YOUR ASSIGNMENT: An exact copy of the data is required, with no pictures in it.

INFORMATION SHOWN:
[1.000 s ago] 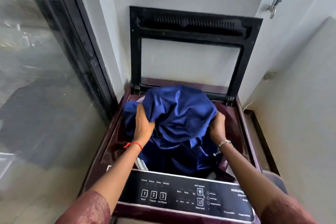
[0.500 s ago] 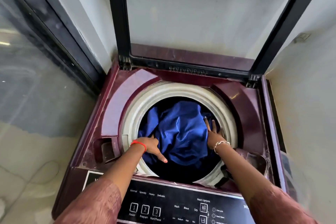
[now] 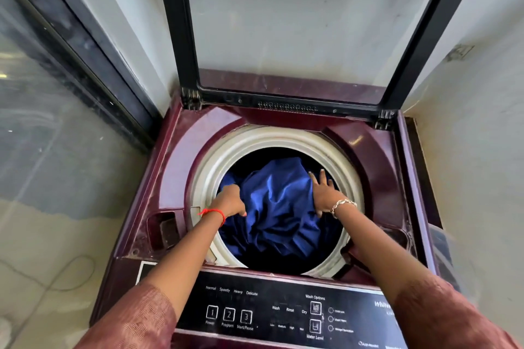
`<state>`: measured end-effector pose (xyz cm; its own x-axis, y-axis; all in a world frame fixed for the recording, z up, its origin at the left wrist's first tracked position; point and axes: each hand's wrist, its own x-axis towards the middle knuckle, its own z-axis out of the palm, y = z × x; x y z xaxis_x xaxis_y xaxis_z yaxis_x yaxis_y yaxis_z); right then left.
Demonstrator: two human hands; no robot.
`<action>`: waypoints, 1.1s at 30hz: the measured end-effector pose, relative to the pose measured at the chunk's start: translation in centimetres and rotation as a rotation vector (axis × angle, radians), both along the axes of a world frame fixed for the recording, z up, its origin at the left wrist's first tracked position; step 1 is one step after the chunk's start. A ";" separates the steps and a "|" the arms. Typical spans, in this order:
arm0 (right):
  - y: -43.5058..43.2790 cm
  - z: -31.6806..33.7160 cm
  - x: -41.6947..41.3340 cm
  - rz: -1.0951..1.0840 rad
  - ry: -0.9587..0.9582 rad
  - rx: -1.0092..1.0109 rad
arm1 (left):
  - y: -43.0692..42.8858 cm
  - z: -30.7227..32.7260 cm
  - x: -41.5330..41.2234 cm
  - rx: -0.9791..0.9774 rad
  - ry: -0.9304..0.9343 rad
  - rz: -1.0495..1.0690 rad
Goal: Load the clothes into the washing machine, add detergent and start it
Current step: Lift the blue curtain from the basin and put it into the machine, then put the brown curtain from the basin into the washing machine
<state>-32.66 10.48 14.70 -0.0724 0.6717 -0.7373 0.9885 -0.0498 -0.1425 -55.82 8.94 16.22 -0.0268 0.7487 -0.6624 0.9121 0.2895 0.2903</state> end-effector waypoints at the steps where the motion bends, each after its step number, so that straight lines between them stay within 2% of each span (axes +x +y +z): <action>1: 0.1 1.2 -0.3 -0.043 0.032 0.034 | 0.1 0.7 0.2 0.083 -0.011 0.005; 3: 0.2 3.7 -0.8 -0.040 0.126 0.166 | 0.2 2.1 0.9 0.208 -0.071 -0.033; 5: -0.3 5.4 -1.2 0.057 0.210 0.259 | -0.2 3.7 1.9 0.258 -0.160 -0.123; 7: -1.8 6.9 -1.5 0.203 0.175 0.175 | -1.0 5.0 3.1 0.292 -0.204 -0.207; 10: -4.3 8.3 -1.1 0.199 0.126 0.122 | -2.3 6.2 5.0 0.328 -0.219 -0.299; 16: -10.0 13.6 3.4 -0.145 0.325 0.500 | -5.5 9.7 10.7 0.489 -0.339 -0.431; 19: -13.1 16.3 6.8 -0.315 0.386 0.727 | -7.2 12.0 14.4 0.560 -0.418 -0.482; 22: -16.6 17.9 11.1 -0.434 0.405 0.846 | -8.8 13.8 19.0 0.620 -0.452 -0.579; 28: -22.1 15.2 21.8 -0.646 0.285 0.858 | -11.2 14.6 29.1 0.615 -0.427 -0.828; 33: -25.7 10.1 31.7 -0.835 0.265 0.747 | -11.4 10.1 39.4 0.417 -0.244 -1.022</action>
<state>-0.98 -15.21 24.79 0.5079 0.8459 -0.1628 0.6214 -0.4907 -0.6107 -16.41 -2.42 26.29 0.8210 0.5088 -0.2589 0.5707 -0.7212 0.3925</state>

SOLUTION TO THE PROBLEM:
[1.000 s ago] 
[0.500 s ago] 
[now] 
`<state>`: measured end-effector pose (xyz cm; its own x-axis, y-axis; all in a world frame fixed for the recording, z up, its origin at the left wrist's first tracked position; point and axes: each hand's wrist, its own x-axis towards the middle knuckle, its own z-axis out of the palm, y = z × x; x y z xaxis_x xaxis_y xaxis_z yaxis_x yaxis_y yaxis_z); right then left.
Demonstrator: two human hands; no robot.
`<action>`: waypoints, 1.1s at 30hz: the measured end-effector pose, relative to the pose measured at the chunk's start: translation in centimetres and rotation as a rotation vector (axis × angle, radians), both along the axes of a world frame fixed for the recording, z up, its origin at the left wrist's first tracked position; step 1 is one step after the chunk's start. A ";" separates the steps and a "|" the arms. Typical spans, in this order:
arm0 (right):
  - y: -43.5058..43.2790 cm
  - z: -31.6806..33.7160 cm
  - x: -41.6947..41.3340 cm
  - rz: -1.0951..1.0840 rad
  - ry: -0.9587..0.9582 rad
  - rx: -1.0092..1.0109 rad
arm1 (left):
  - y: -43.0692..42.8858 cm
  - z: -30.7227..32.7260 cm
  - x: -41.5330..41.2234 cm
  - rx: -0.9791..0.9774 rad
  - ry: -0.9304..0.9343 rad
  - rz: -1.0495..1.0690 rad
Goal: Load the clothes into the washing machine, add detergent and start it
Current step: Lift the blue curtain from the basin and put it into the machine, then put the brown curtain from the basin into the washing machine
<state>-32.66 10.48 14.70 -0.0724 0.6717 -0.7373 0.9885 -0.0498 -0.1425 -55.82 8.94 16.22 -0.0268 0.7487 -0.6624 0.9121 0.2895 0.2903</state> end-effector waypoints at the steps where the motion bends, each after its step number, so that straight lines between them stay within 2% of each span (axes +x +y +z): <action>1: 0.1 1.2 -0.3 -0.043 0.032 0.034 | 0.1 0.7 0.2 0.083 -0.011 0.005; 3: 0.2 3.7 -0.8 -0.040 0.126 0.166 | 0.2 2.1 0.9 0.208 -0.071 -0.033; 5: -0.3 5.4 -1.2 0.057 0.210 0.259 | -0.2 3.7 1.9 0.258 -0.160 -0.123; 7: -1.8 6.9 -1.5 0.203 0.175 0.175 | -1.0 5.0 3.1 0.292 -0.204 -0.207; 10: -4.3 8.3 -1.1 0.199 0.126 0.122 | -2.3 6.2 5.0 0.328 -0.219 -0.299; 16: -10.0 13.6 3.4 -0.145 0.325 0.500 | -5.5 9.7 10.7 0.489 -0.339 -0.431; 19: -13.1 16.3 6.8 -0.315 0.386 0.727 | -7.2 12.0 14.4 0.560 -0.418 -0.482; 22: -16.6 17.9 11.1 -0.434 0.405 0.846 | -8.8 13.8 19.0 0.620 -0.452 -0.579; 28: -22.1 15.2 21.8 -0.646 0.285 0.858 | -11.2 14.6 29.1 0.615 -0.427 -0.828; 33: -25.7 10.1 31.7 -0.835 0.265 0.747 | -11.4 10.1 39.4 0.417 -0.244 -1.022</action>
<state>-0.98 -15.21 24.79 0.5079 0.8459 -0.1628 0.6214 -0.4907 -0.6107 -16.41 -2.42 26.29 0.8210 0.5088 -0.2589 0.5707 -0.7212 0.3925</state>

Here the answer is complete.